Reproduce the line with "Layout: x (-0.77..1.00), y" and everything after it in the listing below, exactly, both ends included. No pictures.
-------- EXCERPTED RECORDS
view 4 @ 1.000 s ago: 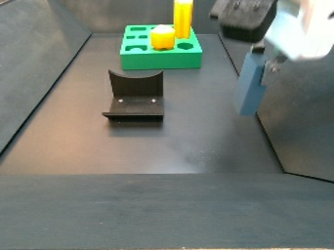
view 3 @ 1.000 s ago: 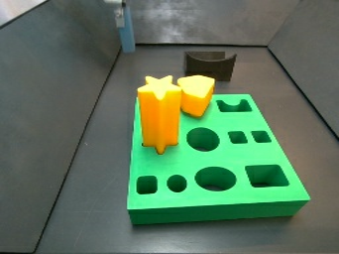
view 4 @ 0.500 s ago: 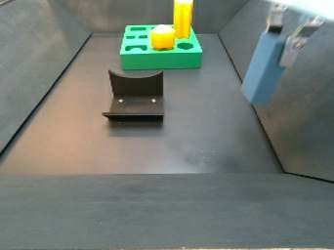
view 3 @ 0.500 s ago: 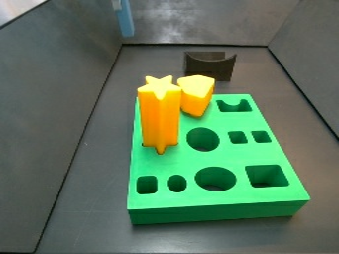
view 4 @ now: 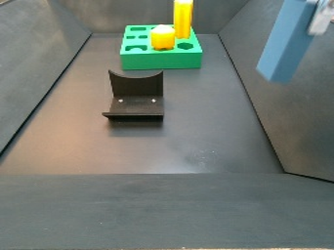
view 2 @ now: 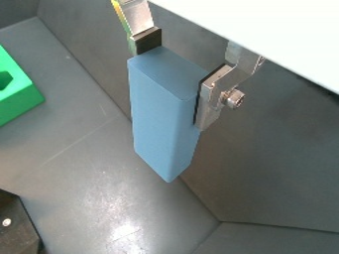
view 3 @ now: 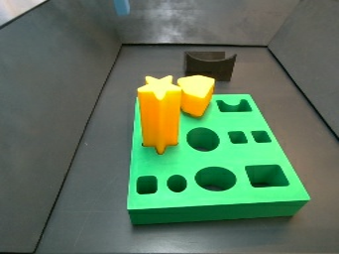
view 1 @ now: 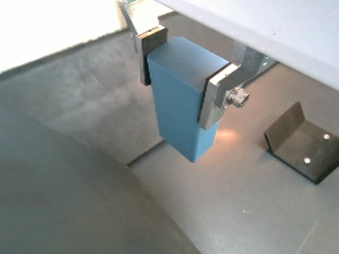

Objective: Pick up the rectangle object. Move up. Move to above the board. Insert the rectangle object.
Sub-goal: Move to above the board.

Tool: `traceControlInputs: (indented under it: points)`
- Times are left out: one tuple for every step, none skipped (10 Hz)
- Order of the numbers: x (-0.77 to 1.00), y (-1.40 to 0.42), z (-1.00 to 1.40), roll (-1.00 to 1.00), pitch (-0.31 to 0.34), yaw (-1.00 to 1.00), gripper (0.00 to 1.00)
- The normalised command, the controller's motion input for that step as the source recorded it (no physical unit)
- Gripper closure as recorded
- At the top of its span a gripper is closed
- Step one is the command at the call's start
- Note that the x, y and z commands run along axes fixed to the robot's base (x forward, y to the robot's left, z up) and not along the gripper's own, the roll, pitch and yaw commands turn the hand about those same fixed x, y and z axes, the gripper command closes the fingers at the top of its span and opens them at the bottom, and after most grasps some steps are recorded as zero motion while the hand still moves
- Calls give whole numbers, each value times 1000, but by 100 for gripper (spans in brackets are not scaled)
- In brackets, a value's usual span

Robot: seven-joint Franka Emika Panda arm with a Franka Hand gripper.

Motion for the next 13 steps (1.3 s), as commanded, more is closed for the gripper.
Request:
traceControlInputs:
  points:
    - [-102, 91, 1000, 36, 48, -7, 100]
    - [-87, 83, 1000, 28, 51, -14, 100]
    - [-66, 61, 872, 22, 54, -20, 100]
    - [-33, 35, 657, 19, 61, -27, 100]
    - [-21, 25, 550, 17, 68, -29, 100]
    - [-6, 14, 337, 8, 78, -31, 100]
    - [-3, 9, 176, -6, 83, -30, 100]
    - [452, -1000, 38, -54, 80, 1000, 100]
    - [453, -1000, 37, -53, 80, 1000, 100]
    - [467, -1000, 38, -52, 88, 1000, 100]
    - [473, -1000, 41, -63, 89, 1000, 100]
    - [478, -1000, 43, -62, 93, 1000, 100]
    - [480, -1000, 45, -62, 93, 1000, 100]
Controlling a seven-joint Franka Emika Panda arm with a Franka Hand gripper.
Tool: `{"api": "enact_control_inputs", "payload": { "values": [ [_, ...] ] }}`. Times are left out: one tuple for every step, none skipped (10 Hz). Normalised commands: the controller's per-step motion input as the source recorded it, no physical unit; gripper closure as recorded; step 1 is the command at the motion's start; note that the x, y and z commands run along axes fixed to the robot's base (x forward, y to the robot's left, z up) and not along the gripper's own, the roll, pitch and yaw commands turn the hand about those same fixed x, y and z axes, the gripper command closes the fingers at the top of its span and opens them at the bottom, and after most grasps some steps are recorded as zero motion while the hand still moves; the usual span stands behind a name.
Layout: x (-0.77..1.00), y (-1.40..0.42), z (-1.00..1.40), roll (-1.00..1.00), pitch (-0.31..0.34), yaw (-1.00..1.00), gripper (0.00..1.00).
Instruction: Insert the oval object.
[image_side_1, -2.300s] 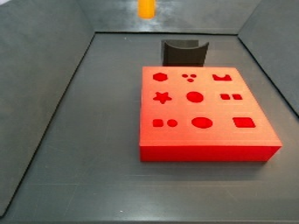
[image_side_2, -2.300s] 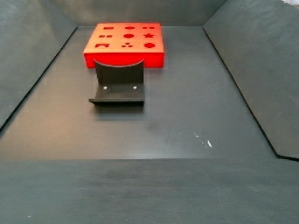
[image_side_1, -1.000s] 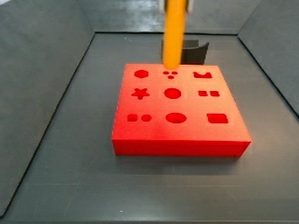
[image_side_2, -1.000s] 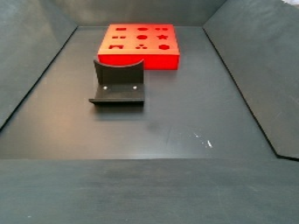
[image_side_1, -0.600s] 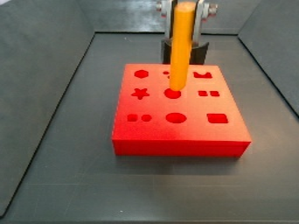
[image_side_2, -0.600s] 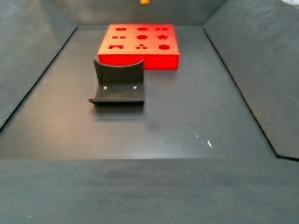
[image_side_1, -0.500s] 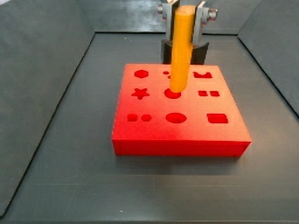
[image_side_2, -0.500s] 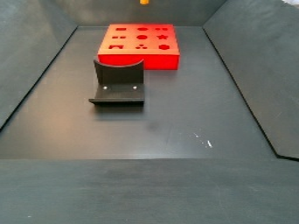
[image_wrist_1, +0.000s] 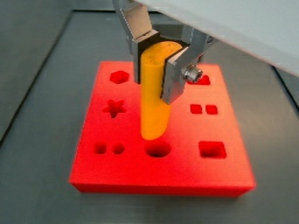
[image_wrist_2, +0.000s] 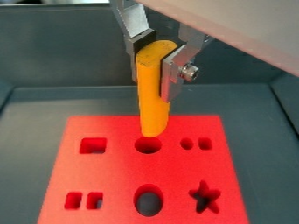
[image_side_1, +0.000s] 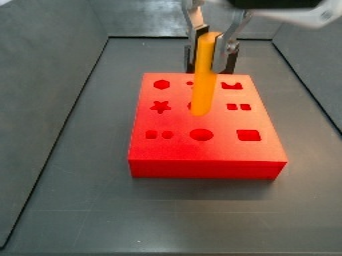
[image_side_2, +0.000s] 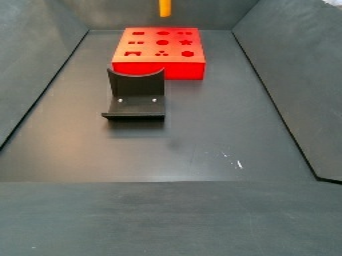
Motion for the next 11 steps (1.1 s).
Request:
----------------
> ANSWER FOR THIS EXERCISE
Layout: x (-0.77..1.00), y (-1.40..0.42), z (-1.00..1.40), roll (-1.00..1.00), pitch (-0.31..0.34), yaw (-1.00..1.00), gripper (0.00..1.00).
Instruction: Insert the oval object.
[image_side_1, -2.300s] 
[image_side_2, -2.300s] 
[image_side_1, -1.000s] 
[image_side_2, -1.000s] 
[image_side_1, -0.600s] 
[image_side_2, -0.600s] 
[image_side_1, -0.500s] 
[image_side_2, -0.500s] 
[image_wrist_1, +0.000s] 
[image_wrist_2, +0.000s] 
[image_side_1, +0.000s] 
[image_side_2, +0.000s] 
Motion for the next 11 steps (1.1 s).
Request:

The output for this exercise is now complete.